Via Eurekalert and the “climate doesn’t kill people, weather does” department
Research considers role of weather in historic Everest tragedy

Their legend has inspired generations of mountaineers since their ill-fated attempt to climb Everest over 80 years ago, and now a team of scientists believe they have discovered another important part of the puzzle as to why George Mallory and Andrew Irvine never returned from their pioneering expedition. The research, published in Weather, explores the unsolved mystery and uses newly uncovered historical data collected during their expedition to suggest that extreme weather may have contributed to their disappearance.
George Mallory and Andrew ‘Sandy’ Irvine disappeared during their historic 1924 attempt to reach the summit of Everest. The pair were last seen on June 8th on Everest’s Northeast Ridge, before vanishing into the clouds and into the history books. For decades a vigorous debate has raged regarding their climb, their disappearance and if they were successful in reaching the summit.

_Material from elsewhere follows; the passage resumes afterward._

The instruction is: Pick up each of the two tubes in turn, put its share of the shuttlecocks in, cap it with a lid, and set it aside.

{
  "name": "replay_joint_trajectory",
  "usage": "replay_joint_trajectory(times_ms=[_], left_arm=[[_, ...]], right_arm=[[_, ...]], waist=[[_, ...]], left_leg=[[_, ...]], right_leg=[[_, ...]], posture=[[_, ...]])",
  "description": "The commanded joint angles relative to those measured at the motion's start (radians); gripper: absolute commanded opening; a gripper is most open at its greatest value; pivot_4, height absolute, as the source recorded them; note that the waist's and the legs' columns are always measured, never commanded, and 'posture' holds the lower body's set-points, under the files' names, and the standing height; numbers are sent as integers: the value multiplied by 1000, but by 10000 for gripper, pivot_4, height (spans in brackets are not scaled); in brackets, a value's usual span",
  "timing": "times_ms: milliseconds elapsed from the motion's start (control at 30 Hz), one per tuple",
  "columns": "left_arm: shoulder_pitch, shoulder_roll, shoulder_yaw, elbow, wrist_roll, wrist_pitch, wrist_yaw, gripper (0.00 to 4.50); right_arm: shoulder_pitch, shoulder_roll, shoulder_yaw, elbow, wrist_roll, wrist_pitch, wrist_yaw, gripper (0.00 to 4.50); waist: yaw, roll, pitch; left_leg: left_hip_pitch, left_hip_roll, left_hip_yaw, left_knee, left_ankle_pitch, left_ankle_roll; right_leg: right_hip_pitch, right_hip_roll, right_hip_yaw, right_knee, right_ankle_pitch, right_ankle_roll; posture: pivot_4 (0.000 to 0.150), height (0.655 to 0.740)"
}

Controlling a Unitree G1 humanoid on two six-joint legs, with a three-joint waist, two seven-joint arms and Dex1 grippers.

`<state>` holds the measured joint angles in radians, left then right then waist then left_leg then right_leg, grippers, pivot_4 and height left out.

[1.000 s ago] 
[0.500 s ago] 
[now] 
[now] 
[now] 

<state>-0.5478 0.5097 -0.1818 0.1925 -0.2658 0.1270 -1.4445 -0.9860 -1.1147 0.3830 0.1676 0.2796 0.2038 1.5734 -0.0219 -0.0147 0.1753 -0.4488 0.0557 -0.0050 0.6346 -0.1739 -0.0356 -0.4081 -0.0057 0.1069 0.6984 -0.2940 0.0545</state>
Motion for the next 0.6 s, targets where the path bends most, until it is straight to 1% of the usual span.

“The disappearance of Mallory and Irvine is one of the most enduring mysteries of the 20th century, yet throughout the debates surrounding their disappearance the issue of the weather has never really been addressed,” said lead author Professor G.W.K Moore of the Physics Department at the University of Toronto. “Until we completed our study the only information available was an observation by mountaineer Noel Odell, who was climbing behind Mallory and Irvine, who claimed that a blizzard occurred on the afternoon that they disappeared.”
Many writers have since ignored the storm as Odell believed it had only lasted a short time. However the size and extreme height of Everest mean that Odell’s observations have always been difficult to place into context, making the blizzard potentially more significant than first realised.
This latest research focuses on meteorological measurements from the 1924 expedition which the authors uncovered at the Royal Geographical Society library in London. Although the data was published as a table in a 1926 report on the expedition, it was never analysed for information on the disappearance of Mallory and Irvine until this study.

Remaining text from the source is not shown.